Brazil to appoint new health minister as second wave of Covid intensifies


Brazil is due to replace its Minister of Health for the third time since the start of the coronavirus crisis as Latin America’s largest nation struggles to contain a growing second wave of Covid-19.

The government will remove Eduardo Pazuello, an army general, from the post after a week in which deaths reached record levels, while vaccine supply problems slowed a vaccination campaign.

President Jair Bolsonaro confirmed on Monday evening that he had invited Marcelo Queiroga, a cardiologist, to fill the post of what specialists have described as The worst moment in Brazil during the pandemic.

“[Queiroga] has everything to do a good job, continuing what Pazuello has done so far, ”said Bolsonaro, adding that a transition would take one to two weeks.

“Marcelo is a doctor and also a manager, more informed on health issues, [and] implement other programs that will reduce the higher number of deaths. “

2,000+

the daily number of Brazilians who die from Covid-19

The decision to appoint a new health chief suggests that the political pressure is on the right-wing populist administration.

Nearly 280,000 people in Brazil have died of Covid-19, the highest absolute death toll after the United States, or 20th in the world after adjusting for population size.

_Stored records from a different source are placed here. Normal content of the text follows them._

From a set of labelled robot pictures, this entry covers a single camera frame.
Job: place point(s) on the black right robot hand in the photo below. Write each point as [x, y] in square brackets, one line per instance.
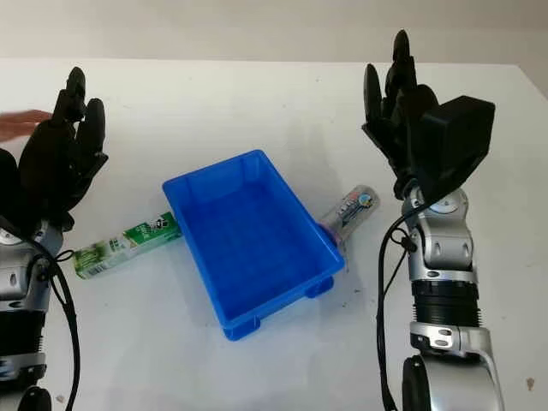
[398, 128]

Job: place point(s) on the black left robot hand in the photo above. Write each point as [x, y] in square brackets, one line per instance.
[55, 162]

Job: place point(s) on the person's bare hand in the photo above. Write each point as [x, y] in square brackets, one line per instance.
[21, 124]

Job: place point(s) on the silver printed bag roll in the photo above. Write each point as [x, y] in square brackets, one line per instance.
[353, 207]

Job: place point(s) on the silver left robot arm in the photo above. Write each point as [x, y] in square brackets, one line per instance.
[17, 274]

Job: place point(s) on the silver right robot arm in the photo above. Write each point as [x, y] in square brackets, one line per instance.
[449, 252]

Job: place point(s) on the blue plastic tray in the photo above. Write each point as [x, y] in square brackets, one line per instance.
[252, 231]

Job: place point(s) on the green toothpaste box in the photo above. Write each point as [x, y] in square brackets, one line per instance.
[124, 246]

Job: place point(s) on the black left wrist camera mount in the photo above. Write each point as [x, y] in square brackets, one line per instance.
[8, 184]

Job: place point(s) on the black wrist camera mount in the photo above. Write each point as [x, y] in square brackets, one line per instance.
[458, 137]
[8, 184]

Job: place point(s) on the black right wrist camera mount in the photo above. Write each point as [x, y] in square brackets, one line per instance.
[458, 137]

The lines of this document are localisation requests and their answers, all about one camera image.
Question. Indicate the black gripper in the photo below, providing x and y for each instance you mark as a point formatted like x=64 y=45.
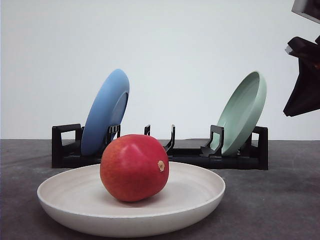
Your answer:
x=305 y=96

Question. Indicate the white plate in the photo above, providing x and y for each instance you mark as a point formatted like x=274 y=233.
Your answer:
x=79 y=199

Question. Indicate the green plate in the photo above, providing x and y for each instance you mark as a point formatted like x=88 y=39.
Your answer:
x=240 y=112

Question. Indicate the blue plate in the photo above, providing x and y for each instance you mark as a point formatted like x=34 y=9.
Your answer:
x=107 y=107

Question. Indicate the black plate rack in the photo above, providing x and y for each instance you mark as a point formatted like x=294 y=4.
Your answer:
x=67 y=148

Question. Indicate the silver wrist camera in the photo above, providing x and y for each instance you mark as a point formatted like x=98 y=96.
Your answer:
x=307 y=8

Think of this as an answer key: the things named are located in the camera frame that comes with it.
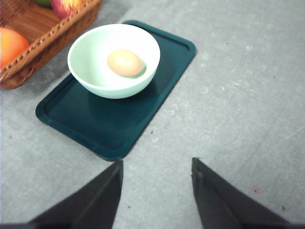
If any brown egg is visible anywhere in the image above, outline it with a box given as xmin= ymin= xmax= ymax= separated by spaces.
xmin=107 ymin=49 xmax=145 ymax=77

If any red yellow apple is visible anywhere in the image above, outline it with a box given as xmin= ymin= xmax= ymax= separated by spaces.
xmin=51 ymin=0 xmax=83 ymax=20

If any green avocado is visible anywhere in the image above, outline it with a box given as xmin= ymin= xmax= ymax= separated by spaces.
xmin=34 ymin=0 xmax=52 ymax=8

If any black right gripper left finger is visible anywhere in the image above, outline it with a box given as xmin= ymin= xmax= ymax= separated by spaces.
xmin=0 ymin=160 xmax=123 ymax=229

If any pale green ceramic bowl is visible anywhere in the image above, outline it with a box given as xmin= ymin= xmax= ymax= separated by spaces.
xmin=68 ymin=23 xmax=160 ymax=99

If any orange mandarin fruit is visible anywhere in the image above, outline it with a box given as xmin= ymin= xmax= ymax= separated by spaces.
xmin=0 ymin=27 xmax=30 ymax=70

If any brown wicker basket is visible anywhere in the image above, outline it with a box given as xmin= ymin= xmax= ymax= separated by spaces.
xmin=0 ymin=0 xmax=102 ymax=89

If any dark teal rectangular tray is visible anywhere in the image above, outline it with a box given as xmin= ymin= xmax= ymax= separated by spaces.
xmin=35 ymin=21 xmax=196 ymax=161

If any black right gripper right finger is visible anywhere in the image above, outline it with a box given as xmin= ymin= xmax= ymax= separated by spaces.
xmin=192 ymin=157 xmax=305 ymax=229

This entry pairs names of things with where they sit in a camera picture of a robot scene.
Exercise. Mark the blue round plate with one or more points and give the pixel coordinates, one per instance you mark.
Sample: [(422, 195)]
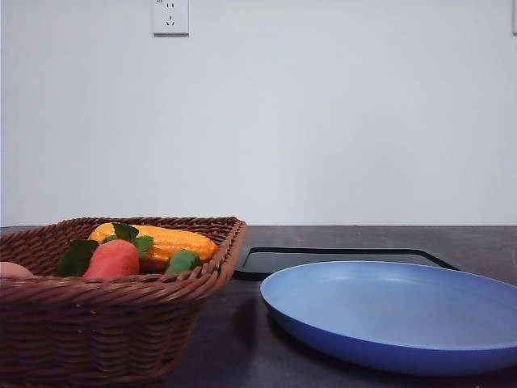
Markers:
[(397, 317)]

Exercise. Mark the green toy chili pepper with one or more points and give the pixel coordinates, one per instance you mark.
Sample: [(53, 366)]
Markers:
[(182, 261)]

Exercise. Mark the white wall power socket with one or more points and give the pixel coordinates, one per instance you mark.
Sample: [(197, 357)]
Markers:
[(171, 19)]

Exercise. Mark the brown egg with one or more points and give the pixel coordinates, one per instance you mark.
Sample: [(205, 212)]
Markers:
[(12, 270)]

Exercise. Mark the black rectangular tray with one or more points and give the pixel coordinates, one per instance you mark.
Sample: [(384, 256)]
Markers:
[(263, 263)]

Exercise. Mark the orange toy carrot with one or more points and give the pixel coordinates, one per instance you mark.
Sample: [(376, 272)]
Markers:
[(116, 256)]

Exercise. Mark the brown wicker basket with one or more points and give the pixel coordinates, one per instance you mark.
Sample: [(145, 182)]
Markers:
[(114, 331)]

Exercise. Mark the yellow toy corn cob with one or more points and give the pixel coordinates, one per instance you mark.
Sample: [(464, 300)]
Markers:
[(165, 242)]

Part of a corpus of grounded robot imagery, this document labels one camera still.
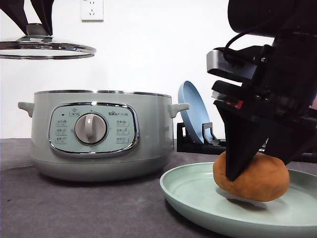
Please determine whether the glass pot lid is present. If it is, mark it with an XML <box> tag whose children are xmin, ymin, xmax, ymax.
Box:
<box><xmin>0</xmin><ymin>23</ymin><xmax>96</xmax><ymax>60</ymax></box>

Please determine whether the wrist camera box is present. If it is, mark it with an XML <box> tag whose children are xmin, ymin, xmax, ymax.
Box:
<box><xmin>207</xmin><ymin>46</ymin><xmax>263</xmax><ymax>79</ymax></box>

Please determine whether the blue plate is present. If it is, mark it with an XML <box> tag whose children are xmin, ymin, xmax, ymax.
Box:
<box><xmin>178</xmin><ymin>80</ymin><xmax>212</xmax><ymax>144</ymax></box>

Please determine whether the brown potato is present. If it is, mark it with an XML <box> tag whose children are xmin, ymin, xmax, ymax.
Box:
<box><xmin>213</xmin><ymin>152</ymin><xmax>290</xmax><ymax>201</ymax></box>

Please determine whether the grey table cloth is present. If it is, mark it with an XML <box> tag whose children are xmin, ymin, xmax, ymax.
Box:
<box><xmin>0</xmin><ymin>138</ymin><xmax>223</xmax><ymax>238</ymax></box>

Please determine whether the green electric steamer pot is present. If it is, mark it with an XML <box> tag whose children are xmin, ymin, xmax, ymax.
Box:
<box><xmin>18</xmin><ymin>90</ymin><xmax>190</xmax><ymax>182</ymax></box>

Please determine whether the black dish rack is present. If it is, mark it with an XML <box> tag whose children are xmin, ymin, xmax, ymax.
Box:
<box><xmin>177</xmin><ymin>122</ymin><xmax>268</xmax><ymax>155</ymax></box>

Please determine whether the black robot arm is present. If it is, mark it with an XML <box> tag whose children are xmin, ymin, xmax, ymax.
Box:
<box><xmin>214</xmin><ymin>0</ymin><xmax>317</xmax><ymax>181</ymax></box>

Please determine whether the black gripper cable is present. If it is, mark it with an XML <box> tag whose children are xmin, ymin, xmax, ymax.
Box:
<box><xmin>224</xmin><ymin>32</ymin><xmax>248</xmax><ymax>49</ymax></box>

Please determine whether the green plate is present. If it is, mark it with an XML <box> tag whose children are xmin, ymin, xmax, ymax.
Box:
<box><xmin>159</xmin><ymin>162</ymin><xmax>317</xmax><ymax>238</ymax></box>

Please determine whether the pink plate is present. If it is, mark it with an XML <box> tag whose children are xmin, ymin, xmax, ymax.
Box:
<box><xmin>309</xmin><ymin>95</ymin><xmax>317</xmax><ymax>110</ymax></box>

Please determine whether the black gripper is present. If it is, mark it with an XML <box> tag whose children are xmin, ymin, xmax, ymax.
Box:
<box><xmin>212</xmin><ymin>34</ymin><xmax>317</xmax><ymax>181</ymax></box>

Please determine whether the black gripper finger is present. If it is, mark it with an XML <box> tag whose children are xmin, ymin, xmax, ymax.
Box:
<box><xmin>30</xmin><ymin>0</ymin><xmax>54</xmax><ymax>36</ymax></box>
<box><xmin>0</xmin><ymin>0</ymin><xmax>28</xmax><ymax>35</ymax></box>

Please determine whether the white wall socket left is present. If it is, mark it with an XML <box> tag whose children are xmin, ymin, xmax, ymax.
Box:
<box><xmin>80</xmin><ymin>0</ymin><xmax>104</xmax><ymax>22</ymax></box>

After daily deaths passed the 2,000 mark, Bolsonaro came under intense pressure in Congress to expel Pazuello, who had headed the ministry since May.

The decision to replace Pazuello was announced just hours after a hastily organized press conference on Monday afternoon, in which Pazuello insisted more vaccines were on the way and defended his actions. department.

A sharp rise in cases in the South American nation, linked to a more contagious strain of coronavirus called P. 1, has led to intensive care units in many states nearing full capacity and triggered warnings about the risk overflow in other countries.

Last week, Tedros Adhanom Ghebreyesus, the head of the World Health Organization, described the situation in Brazil as “deeply concerning” and urged that “serious” action be taken.

Pazuello’s passage to power was marked by a late start of vaccinations and desperate scenes in the Amazon city of Manaus, where the hospital system was overwhelmed and oxygen reserves are depleted.

Under the leadership of the military logistics expert, the government continued to promote drugs such as the antimalarial chloroquine as “early treatment” against the coronavirus, despite a lack of evidence on its effectiveness.

The two health ministers who preceded Pazuello, both with medical histories, left within a month after clashing with Bolsonaro over his approach to the crisis.

Bolsanaro has repeatedly downplayed the severity of the virus, spoke out against social distancing, and only recently publicly supported vaccines.

As several municipalities impose strict measures to curb the spread of infections, protests against lockdowns took place in cities like Brasilia, São Paulo and Rio de Janeiro over the weekend.